Succulent :10: resonance

The next 5 songs are from the 2002 edition of my Valentine’s Day CD.  This was the 3rd year that I celebrated V-Day & made a CD, which I gave to my favorite female friends.  Someday I hope to have my own Valentine…

Versions of love – some innocent or platonic, some not

Succulent – Bif Naked (Bif Naked, © 1994)

…I want to be your entire world…
…you make me feel, succulent…
…let me show you how to kiss me better…

An incredile song by an incredible woman.

Valentine’s Day 2002  song 4 of 20


Went to see Bif live in Madison, WI on a school night a couple of years back.  Only time I have done such a thing, which is good since the car broke down on the way home.

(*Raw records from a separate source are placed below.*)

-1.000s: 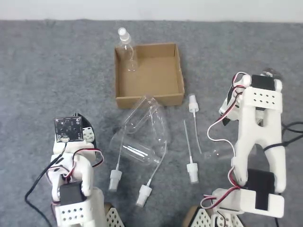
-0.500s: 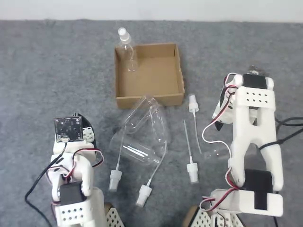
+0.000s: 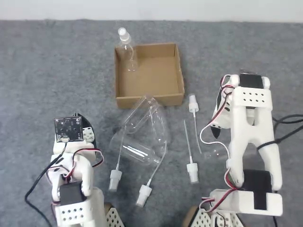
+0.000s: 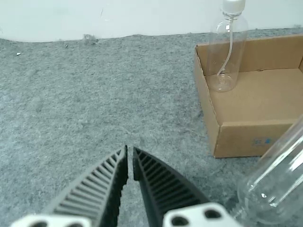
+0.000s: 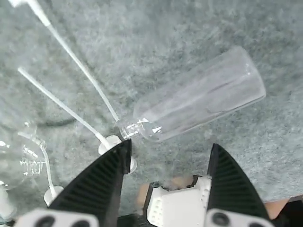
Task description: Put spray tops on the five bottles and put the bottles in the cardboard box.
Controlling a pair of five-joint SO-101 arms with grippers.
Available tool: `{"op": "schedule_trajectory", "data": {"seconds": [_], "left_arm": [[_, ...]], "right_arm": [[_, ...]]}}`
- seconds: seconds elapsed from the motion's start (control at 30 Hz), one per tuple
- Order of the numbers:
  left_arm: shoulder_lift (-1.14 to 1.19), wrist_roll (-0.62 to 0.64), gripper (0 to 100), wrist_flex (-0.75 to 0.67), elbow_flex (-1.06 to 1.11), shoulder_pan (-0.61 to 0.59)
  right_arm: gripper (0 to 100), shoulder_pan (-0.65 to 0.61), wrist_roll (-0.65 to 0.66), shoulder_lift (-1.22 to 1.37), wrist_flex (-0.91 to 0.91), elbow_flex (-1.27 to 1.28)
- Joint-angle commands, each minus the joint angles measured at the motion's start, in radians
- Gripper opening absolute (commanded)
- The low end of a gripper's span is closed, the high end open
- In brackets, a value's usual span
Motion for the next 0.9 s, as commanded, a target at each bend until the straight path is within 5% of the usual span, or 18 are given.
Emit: {"op": "schedule_trajectory", "data": {"seconds": [0.0, 0.47, 0.67, 0.87], "left_arm": [[-0.021, -0.009, 1, -0.003, -0.001, -0.006], [-0.021, -0.009, 1, -0.003, -0.001, -0.006], [-0.021, -0.009, 1, -0.003, -0.001, -0.006], [-0.021, -0.009, 1, -0.003, -0.001, -0.006]], "right_arm": [[20.9, -0.021, 0.023, -0.067, 0.028, -0.058], [18.3, -0.021, 0.155, -0.074, 0.051, -0.035], [1.0, -0.09, 0.361, -0.194, 0.041, 0.012], [0.6, -0.111, 0.529, -0.302, 0.035, 0.012]]}}
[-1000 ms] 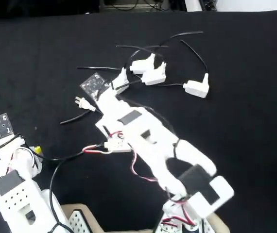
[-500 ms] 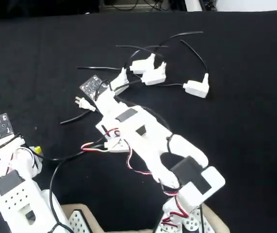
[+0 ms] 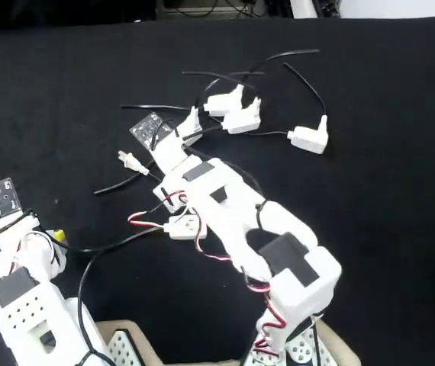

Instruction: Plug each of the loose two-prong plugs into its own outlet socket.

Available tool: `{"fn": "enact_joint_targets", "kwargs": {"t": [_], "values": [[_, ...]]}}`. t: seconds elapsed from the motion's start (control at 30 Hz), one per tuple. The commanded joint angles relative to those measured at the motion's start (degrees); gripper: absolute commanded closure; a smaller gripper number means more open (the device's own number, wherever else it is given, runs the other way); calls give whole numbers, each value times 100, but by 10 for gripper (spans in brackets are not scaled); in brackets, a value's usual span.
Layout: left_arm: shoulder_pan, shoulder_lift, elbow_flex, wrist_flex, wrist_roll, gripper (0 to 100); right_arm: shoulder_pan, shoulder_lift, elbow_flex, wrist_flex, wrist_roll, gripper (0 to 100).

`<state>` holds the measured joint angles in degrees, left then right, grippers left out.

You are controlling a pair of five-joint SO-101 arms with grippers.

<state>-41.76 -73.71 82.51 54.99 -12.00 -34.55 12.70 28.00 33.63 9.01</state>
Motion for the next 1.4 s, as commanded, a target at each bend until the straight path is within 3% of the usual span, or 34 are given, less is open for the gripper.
{"fn": "enact_joint_targets", "kwargs": {"t": [0.0, 0.23, 0.6, 0.97, 1.1, 1.37], "values": [[75, -62, -57, -114, -18, 743, -26, -769, 136, 26, -26, 987], [75, -62, -57, -114, -18, 743, 501, -2607, 910, 237, 413, 987], [75, -62, -57, -114, -18, 743, 1899, -4752, 971, 2971, 466, 986], [75, -62, -57, -114, -18, 743, 3631, -5701, 971, 4554, 958, 986], [75, -62, -57, -114, -18, 743, 3226, -5701, 1226, 4765, 809, 983], [75, -62, -57, -114, -18, 743, 914, -5675, 1780, 3684, -1292, 958]]}}
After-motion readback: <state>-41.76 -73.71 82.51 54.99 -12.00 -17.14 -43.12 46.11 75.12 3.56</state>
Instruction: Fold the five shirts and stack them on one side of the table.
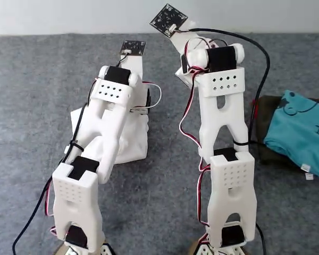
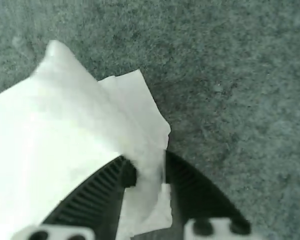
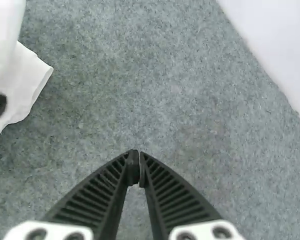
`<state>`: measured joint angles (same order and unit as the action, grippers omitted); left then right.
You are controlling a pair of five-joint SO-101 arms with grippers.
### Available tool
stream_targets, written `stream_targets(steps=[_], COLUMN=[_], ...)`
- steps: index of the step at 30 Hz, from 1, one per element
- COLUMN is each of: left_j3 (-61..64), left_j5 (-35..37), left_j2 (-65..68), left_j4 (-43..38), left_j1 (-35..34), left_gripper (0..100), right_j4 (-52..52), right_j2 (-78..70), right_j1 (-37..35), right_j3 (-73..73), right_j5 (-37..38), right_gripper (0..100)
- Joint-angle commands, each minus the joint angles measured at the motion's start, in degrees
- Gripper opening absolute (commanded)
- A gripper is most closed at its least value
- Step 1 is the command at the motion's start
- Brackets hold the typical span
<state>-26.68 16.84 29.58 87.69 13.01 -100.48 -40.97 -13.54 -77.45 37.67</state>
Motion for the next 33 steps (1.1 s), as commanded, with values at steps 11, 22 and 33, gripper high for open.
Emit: stream_targets(steps=[11,22,33], left_j3=[-9.89,-1.1,-1.36], left_j5=[-0.79,-1.93,0.44], left_j2=[-6.33,7.91,14.24], left_j4=[11.16,-2.46,-7.03], left_j1=[-23.21,-28.31,-28.31], left_gripper=[2,1,1], right_j4=[-2.07,-1.36,-2.59], right_j2=[3.38,-11.56,-18.51], right_j1=[-6.2,-25.63,-23.34], right_j3=[-1.58,-2.2,-1.67], right_j5=[-5.54,-13.89,-15.82], right_gripper=[0.9,0.9,0.9])
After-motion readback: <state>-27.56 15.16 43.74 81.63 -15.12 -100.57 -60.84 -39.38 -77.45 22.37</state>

This is how I want to make someone else feel; someone who also makes me feel succulent.

your next bold move :9: resonance

New Year’s Eve about 11:30 PM

your next bold move – ani difranco (gascd, © 2001 / reckoning, © 2001)

Listening to this on the gascd.  Think I’ll start with this – it says a great deal about how I feel…

1 Jan 02 Listening to Call It Democracy & went out to see the moon & sky.  Quiet out, kind of a shame but I hope it stays that way!  Put on A new millennium… to quiet things down, gascd was a little too lively for just prior to bed.  This was the 1st time in several years that I stayed up past midnight on New Year’s Eve.

5 Jan  Where did my America go?  We are all complicit!  Thank you Dr. Stivers!  I can now verbalize so many more of my thoughts.

The dream vs. history/reality of the America I come to find after being indoctrinated, 1st in school, then in the military.  Where is & what happened to “My America?”  But Ani sums it up better.  (Could also be used to illustrate a lot else.)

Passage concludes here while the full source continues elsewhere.